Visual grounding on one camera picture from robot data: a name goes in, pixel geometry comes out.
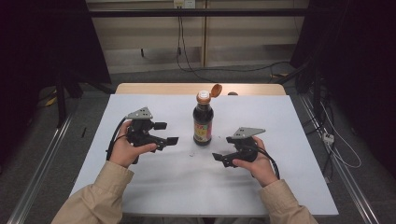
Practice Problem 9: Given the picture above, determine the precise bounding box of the dark sauce bottle orange cap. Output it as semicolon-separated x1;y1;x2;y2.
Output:
192;83;224;147

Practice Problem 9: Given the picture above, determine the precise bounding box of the aluminium floor rail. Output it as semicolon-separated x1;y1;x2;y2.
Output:
298;93;381;224
6;114;75;224

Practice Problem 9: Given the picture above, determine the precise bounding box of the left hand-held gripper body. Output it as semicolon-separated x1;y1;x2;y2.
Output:
125;106;168;165

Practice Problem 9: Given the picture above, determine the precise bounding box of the yellow floor tape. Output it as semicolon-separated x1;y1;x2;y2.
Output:
44;89;59;107

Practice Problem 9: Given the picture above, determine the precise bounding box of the wooden table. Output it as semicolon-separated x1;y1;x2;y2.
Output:
115;82;287;96

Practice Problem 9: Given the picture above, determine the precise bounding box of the person's right hand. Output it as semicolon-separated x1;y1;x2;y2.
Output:
232;135;279;189

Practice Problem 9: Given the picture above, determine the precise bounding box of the black metal stand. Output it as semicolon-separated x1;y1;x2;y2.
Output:
53;69;117;129

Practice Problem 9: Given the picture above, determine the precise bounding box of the black horizontal bar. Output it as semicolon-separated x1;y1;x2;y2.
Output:
88;8;310;19

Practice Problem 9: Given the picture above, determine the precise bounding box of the black curtain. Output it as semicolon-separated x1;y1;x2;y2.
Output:
290;0;396;180
0;0;112;162

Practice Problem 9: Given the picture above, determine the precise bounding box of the white cable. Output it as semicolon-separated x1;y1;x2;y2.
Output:
319;102;363;170

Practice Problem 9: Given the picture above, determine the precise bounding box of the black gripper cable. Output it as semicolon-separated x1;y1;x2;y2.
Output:
105;117;129;162
247;144;281;181

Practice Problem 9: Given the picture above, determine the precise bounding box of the white table cover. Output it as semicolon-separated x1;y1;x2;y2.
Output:
63;93;340;217

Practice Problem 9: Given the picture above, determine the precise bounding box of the black wall cable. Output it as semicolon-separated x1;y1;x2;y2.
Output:
176;7;292;84

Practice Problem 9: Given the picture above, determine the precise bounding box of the white wall socket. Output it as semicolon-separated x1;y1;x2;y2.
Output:
173;0;196;9

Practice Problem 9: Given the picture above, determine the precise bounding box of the black cable bundle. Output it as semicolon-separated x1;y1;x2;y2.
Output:
294;60;336;175

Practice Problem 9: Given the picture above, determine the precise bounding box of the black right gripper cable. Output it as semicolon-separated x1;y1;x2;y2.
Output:
247;144;281;181

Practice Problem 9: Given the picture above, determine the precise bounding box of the white power strip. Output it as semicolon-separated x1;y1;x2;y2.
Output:
322;132;335;146

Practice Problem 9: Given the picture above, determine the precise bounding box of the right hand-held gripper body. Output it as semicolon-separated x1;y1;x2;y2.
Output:
220;126;267;169

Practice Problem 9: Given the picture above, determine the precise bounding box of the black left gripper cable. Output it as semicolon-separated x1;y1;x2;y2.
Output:
105;117;129;162

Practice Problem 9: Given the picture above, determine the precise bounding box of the person's left hand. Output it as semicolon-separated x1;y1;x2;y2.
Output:
108;119;159;169

************

Copy each line in the entries above where the word "table" shows up.

Practice Problem 9: Given the picture above, determine the precise bounding box of the wooden table. Output it as semicolon-separated x1;y1;x2;y2.
Practice Problem 9: Given the picture above, determine the precise bounding box of the white table cover. Output it as semicolon-separated x1;y1;x2;y2.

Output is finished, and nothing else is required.